VC’s demands for relatively quick returns, says Fracchia, “can absolutely kill companies before they have time to deploy their products or services. That’s especially true for fields other than hardware, like biology. I don’t want to go to a venture capitalist and say, ‘Give me $20 million to build this,’ knowing it will take me eight years to complete the project, and then the response is ‘What is my return in 4.5 years?’ If I say, ‘I need eight years,’ I won’t get funded. Ultimately, these rigid, profit-oriented timelines destroy innovation, and we can’t afford that. Biology touches on real life and death issues: cures for Zika and Ebola, cures for cancer, food production. We need faster rates of innovation, and we won’t get that by building silos.”

And speaking of silos: Fracchia is concerned that overspecialization and walled-off data will make it difficult to staff smart labs with accomplished researchers.

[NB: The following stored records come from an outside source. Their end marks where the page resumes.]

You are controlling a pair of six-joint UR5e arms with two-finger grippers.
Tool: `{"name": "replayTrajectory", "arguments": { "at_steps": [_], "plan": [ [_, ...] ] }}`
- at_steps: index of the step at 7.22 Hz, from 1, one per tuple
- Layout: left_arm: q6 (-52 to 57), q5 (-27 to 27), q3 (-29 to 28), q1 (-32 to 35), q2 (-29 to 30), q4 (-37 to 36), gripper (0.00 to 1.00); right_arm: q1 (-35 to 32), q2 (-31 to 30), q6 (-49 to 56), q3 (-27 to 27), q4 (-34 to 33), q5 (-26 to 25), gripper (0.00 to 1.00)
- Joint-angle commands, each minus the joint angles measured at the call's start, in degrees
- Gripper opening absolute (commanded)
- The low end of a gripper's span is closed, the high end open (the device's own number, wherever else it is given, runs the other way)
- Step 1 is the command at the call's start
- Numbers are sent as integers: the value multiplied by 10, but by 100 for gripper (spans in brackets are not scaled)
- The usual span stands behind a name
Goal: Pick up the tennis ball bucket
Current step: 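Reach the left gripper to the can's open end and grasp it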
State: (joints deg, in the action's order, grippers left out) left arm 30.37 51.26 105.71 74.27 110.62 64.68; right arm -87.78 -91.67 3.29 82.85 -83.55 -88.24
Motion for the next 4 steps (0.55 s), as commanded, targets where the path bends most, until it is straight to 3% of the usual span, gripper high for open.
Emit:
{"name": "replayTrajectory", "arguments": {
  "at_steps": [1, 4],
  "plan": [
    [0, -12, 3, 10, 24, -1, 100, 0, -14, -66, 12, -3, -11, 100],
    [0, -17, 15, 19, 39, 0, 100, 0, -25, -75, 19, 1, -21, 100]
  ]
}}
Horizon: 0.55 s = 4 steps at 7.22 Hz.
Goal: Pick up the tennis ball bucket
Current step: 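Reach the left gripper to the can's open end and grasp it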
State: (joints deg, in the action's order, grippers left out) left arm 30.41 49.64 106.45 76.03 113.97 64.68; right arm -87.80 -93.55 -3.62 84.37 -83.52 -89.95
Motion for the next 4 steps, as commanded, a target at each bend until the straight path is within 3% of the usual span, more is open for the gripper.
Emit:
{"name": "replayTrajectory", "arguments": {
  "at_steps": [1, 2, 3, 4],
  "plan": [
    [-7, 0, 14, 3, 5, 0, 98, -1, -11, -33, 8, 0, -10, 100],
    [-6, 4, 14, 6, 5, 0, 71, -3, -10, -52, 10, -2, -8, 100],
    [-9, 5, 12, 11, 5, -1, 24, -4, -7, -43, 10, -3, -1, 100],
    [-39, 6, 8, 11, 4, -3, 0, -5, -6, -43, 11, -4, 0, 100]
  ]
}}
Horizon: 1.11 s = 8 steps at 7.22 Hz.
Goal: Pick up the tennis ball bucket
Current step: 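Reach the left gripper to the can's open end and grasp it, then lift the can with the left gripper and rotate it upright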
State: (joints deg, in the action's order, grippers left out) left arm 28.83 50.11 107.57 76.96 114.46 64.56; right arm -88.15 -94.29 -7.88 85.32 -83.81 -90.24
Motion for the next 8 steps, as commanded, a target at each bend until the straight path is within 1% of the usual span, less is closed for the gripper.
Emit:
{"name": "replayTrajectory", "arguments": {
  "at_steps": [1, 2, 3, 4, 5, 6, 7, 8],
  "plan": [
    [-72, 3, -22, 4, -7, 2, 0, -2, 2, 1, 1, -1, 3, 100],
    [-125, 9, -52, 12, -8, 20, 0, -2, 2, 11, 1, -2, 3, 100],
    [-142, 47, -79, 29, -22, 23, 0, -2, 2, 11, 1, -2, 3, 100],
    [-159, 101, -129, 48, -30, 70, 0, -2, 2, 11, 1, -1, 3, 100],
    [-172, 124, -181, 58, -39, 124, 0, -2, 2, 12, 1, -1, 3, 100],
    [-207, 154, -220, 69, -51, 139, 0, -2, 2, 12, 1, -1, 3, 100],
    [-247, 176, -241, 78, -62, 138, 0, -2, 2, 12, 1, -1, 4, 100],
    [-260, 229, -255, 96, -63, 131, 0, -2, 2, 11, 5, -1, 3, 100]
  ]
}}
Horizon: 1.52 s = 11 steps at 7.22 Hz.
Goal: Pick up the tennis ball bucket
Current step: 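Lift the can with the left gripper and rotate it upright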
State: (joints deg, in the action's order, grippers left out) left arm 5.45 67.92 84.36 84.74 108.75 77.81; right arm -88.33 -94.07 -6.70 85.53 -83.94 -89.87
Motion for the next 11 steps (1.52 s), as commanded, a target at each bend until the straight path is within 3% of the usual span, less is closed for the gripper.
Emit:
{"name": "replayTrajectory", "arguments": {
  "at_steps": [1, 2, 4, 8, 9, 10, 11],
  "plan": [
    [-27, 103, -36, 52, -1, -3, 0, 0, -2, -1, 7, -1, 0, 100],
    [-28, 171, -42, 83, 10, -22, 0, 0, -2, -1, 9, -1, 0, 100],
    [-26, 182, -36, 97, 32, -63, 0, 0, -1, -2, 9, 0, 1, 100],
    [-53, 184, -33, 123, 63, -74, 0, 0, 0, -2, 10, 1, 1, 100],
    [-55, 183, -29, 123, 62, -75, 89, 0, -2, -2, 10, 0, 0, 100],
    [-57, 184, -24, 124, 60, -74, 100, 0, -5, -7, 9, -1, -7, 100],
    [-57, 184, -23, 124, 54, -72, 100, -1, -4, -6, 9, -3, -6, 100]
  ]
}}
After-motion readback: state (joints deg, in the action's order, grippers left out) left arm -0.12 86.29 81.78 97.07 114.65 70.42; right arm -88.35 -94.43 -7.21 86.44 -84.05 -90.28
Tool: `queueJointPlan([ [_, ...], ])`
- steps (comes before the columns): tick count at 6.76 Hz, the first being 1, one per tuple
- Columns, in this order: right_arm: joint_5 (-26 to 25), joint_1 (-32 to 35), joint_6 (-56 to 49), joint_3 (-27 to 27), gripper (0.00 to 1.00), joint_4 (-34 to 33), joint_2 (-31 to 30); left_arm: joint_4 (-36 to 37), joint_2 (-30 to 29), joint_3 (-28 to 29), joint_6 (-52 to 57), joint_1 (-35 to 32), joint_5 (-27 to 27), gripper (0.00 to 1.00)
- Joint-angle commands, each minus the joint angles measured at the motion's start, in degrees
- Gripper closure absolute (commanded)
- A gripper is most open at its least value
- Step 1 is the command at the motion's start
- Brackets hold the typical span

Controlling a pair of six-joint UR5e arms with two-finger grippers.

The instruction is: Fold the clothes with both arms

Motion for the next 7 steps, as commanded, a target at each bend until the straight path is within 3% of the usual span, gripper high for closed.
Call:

“We’re not going to save the world by producing ever larger hordes of PhDs with narrow disciplines,” he says. “Look at the current numbers: only 15 percent of biology post docs are able to establish an academic career. A lot of them end up as technicians at pharma companies for $45,000 a year. They have fantastic brains, but because they haven’t been trained properly, and because of insufficient open-source technology, they hit dead ends.”

Biologists, Fracchia continues, understand the problems implicit in biotechnology to a far greater degree than computer scientists, “but they don’t really have the tools to solve them. Computer scientists, on the other hand, have mastered a lot of the tools biologists need, but they don’t understand the essential problems. Somehow, we have to meld computer science and electronics and biology into a single disciple, and we have to make technology open and accessible. Cross-trained researchers with full access to the resources they need will be able to take full advantage of the smart labs that are coming. They’re the ones who will make the dramatic breakthroughs.”